AmiBroker 5.10 features the automatic Walk-Forward test mode.
The automatic walk-forward test is a system design and validation technique in which you optimize the parameter values on a past segment of market data (”in-sample”), then verify the performance of the system by testing it forward in time on data following the optimization segment (”out-of-sample”). You evaluate the system based on how well it performs on the test data (”out-of-sample”), not the data it was optimized on. The process can be repeated over subsequent time segments. The following illustration shows how the process works.

The purpose of a walk-forward test is to determine whether the performance of an optimized trading system is realistic or the result of curve-fitting. The performance of the system can be considered realistic if it has predictive value and performs well on unseen (out-of-sample) market data. When the system is properly designed, the real-time trading performance should be consistent with that uncovered during optimization. If the system is going to work in real trading, it must first pass a walk-forward test. In other words, we don't really care about in-sample results, as they are (or should be) always good. What matters is out-of-sample system performance. It is a realistic estimate of how the system would work in real trading and will quickly reveal any curve-fitting issues. If out-of-sample performance is poor, then you should not trade such a system.

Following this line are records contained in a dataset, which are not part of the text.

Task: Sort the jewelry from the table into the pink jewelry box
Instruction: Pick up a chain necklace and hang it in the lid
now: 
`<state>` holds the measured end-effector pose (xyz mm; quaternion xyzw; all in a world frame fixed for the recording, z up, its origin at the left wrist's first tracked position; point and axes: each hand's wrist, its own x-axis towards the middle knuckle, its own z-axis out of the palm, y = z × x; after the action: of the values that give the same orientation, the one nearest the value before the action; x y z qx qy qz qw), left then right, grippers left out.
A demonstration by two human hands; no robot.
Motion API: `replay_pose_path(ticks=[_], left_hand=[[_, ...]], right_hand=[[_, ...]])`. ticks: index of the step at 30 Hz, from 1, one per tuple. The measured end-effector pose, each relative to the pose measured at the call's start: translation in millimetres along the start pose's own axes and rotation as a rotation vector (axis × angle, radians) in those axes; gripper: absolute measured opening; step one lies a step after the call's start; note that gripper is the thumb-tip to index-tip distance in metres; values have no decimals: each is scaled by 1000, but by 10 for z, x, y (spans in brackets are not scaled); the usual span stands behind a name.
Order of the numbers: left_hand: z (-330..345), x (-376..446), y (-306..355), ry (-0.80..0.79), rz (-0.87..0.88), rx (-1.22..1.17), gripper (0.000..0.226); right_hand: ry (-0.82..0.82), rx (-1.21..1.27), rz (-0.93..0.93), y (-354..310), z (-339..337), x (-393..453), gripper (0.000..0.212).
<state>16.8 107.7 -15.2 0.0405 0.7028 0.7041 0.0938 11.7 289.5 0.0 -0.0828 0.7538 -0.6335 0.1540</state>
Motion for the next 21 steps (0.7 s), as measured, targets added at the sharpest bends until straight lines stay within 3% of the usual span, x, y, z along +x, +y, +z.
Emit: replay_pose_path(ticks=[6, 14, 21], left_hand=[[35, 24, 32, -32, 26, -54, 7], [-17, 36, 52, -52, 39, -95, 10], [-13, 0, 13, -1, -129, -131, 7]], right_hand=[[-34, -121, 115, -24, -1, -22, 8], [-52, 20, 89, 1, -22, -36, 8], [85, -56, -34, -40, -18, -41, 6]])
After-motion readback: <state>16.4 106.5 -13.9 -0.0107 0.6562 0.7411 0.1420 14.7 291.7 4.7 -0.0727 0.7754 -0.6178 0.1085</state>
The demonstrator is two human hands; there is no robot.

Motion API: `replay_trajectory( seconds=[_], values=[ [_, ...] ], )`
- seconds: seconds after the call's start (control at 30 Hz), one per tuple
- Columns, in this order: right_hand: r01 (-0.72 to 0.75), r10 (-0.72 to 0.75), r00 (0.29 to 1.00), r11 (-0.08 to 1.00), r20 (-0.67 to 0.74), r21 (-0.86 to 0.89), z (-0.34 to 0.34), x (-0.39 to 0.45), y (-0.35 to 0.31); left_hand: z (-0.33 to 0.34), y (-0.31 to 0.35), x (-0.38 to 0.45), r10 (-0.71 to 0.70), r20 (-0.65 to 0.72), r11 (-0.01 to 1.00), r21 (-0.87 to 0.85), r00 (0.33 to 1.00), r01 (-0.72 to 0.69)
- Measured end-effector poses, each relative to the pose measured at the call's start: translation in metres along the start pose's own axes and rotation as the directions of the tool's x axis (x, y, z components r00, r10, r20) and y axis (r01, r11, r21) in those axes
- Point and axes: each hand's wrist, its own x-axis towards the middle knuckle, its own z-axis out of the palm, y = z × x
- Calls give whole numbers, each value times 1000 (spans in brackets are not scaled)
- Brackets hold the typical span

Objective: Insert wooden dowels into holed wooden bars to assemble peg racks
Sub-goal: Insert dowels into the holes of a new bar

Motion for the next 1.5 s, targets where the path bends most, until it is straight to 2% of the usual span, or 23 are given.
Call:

The premise of performing several optimization/test steps over time is that
the recent past is a better foundation for selecting system parameter values
than the distant past. We hope that the parameter values chosen on the
optimization segment will be well suited to the market conditions that immediately
follow. This may or may not be the case as markets go through bear/bull cycles,
so care should be taken when choosing the length of the in-sample period. For more
information about system design and verification using the walk-forward procedure
and all issues involved, we recommend Howard Bandy's book: "Quantitative
Trading Systems" (see links on AmiBroker page).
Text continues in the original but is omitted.